Material provided —
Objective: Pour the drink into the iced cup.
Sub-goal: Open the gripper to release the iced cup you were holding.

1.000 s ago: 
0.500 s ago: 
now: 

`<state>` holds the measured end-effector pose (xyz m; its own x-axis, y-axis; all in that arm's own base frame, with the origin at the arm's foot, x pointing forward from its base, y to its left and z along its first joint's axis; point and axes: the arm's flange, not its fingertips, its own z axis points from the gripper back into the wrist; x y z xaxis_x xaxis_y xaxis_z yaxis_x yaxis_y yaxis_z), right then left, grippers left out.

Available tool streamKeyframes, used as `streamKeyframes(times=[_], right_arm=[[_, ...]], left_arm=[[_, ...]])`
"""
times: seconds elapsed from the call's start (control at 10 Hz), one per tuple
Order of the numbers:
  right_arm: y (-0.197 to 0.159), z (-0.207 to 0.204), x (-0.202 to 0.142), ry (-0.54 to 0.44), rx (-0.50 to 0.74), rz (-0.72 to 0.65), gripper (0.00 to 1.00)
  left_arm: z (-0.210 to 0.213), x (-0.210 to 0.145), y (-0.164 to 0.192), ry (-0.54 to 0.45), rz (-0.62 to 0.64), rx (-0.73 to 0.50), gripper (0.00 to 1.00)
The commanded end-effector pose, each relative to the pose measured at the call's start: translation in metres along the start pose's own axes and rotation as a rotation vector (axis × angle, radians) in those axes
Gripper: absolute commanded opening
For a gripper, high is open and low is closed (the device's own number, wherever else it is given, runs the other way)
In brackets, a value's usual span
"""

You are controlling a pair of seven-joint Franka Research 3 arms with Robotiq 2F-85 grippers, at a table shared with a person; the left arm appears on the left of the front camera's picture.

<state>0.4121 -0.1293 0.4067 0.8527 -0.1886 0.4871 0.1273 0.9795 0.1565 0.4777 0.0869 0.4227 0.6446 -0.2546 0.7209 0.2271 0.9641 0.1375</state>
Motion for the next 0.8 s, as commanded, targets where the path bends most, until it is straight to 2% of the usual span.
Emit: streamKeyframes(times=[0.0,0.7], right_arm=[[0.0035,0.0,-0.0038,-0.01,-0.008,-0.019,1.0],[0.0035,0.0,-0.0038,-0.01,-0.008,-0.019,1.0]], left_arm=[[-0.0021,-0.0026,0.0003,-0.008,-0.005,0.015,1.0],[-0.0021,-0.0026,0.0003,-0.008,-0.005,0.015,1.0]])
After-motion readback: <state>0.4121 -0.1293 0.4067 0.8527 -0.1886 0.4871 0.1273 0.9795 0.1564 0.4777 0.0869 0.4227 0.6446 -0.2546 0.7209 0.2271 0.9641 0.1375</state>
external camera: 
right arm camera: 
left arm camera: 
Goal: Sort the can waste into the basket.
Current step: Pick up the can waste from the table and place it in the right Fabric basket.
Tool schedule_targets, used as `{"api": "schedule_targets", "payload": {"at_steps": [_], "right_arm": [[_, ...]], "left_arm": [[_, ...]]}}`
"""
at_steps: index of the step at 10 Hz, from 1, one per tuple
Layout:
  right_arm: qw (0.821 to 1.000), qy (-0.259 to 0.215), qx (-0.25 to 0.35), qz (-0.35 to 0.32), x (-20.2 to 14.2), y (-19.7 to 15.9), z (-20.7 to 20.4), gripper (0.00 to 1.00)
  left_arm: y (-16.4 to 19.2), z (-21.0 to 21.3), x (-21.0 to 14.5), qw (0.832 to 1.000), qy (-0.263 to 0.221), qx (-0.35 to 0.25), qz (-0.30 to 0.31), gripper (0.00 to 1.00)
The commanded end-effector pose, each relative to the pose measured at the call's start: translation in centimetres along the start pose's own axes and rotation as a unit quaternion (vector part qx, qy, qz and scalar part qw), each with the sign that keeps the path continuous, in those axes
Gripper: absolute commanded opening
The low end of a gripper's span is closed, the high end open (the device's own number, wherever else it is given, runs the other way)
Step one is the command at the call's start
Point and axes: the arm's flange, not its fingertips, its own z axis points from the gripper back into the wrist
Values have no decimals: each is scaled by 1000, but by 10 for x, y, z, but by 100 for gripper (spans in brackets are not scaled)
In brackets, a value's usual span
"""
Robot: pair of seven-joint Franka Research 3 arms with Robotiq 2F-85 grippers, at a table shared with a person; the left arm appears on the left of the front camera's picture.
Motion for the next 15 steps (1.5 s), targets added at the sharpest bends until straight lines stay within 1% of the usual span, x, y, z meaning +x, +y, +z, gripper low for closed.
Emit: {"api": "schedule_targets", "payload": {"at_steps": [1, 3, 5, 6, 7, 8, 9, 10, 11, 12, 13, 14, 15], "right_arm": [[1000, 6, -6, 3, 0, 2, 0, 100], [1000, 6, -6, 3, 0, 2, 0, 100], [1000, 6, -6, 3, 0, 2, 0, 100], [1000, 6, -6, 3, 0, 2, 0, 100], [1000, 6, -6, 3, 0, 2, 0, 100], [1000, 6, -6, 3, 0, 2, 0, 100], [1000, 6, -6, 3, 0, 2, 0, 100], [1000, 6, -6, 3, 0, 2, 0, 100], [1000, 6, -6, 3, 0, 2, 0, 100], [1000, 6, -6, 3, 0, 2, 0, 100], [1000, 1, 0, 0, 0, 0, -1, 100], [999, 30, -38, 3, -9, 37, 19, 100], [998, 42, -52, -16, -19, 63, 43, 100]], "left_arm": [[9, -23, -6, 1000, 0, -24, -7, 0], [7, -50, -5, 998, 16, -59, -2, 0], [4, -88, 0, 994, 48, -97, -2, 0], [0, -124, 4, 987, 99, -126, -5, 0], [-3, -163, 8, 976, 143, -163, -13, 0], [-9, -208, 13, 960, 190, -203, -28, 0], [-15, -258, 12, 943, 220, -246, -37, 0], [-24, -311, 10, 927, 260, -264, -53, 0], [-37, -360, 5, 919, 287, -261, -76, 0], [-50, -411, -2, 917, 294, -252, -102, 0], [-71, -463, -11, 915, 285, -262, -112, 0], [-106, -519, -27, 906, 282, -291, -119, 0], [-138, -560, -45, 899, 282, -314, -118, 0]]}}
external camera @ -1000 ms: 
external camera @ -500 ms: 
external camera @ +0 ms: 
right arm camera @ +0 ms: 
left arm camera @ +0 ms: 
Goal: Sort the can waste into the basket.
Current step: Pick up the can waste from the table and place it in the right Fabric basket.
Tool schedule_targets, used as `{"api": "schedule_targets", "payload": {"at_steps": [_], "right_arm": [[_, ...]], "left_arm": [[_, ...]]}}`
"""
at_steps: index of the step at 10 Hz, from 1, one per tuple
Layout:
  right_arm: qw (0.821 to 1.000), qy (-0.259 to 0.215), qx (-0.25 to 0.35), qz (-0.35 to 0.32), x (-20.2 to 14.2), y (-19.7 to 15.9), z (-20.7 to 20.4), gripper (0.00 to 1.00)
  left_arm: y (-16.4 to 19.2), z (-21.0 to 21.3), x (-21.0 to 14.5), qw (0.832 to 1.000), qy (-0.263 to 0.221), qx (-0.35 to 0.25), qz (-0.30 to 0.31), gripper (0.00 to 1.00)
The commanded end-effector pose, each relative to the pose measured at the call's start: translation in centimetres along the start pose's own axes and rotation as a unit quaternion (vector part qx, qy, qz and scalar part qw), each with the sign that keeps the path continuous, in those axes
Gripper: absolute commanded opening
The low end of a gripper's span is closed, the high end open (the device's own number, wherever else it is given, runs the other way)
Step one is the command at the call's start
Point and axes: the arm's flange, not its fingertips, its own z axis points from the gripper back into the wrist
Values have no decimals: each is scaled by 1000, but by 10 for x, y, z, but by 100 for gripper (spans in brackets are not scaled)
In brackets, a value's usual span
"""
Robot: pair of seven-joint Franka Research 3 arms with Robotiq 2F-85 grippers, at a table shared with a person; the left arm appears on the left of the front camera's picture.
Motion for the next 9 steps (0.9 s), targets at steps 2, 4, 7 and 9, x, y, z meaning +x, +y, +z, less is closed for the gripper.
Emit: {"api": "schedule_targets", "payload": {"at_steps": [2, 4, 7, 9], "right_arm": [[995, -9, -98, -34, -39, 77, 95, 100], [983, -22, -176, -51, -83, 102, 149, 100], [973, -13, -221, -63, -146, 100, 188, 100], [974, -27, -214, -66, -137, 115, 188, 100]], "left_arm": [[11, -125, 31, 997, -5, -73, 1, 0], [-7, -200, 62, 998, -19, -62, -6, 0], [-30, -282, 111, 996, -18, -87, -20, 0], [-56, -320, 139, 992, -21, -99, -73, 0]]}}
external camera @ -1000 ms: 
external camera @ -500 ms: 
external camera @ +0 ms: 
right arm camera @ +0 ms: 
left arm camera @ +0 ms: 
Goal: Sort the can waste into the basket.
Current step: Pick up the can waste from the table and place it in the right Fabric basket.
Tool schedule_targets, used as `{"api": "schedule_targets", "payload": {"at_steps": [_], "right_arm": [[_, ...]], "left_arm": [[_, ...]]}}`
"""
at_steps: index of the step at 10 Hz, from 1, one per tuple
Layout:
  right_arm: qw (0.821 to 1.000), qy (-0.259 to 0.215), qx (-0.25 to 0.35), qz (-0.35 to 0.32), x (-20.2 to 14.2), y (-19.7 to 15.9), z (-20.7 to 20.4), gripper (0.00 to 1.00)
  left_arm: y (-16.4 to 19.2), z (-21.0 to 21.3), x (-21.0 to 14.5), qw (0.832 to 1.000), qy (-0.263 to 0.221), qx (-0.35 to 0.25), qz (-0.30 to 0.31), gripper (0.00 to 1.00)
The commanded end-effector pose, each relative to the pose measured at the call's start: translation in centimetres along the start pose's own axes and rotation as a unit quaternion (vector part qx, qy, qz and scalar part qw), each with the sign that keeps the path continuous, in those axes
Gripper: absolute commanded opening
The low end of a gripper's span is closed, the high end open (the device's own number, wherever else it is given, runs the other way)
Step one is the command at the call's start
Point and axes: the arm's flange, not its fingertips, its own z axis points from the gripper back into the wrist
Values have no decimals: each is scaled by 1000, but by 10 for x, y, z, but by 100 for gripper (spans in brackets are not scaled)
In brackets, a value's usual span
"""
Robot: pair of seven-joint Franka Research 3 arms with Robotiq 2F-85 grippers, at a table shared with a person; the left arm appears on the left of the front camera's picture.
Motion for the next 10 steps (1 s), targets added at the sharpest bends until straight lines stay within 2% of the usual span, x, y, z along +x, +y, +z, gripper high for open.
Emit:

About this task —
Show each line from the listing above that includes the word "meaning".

Answer below —
Motion for the next 15 steps (1.5 s), targets added at the sharpest bends until straight lines stay within 1% of the usual span, x, y, z meaning +x, +y, +z, gripper low for closed.
Motion for the next 9 steps (0.9 s), targets at steps 2, 4, 7 and 9, x, y, z meaning +x, +y, +z, less is closed for the gripper.

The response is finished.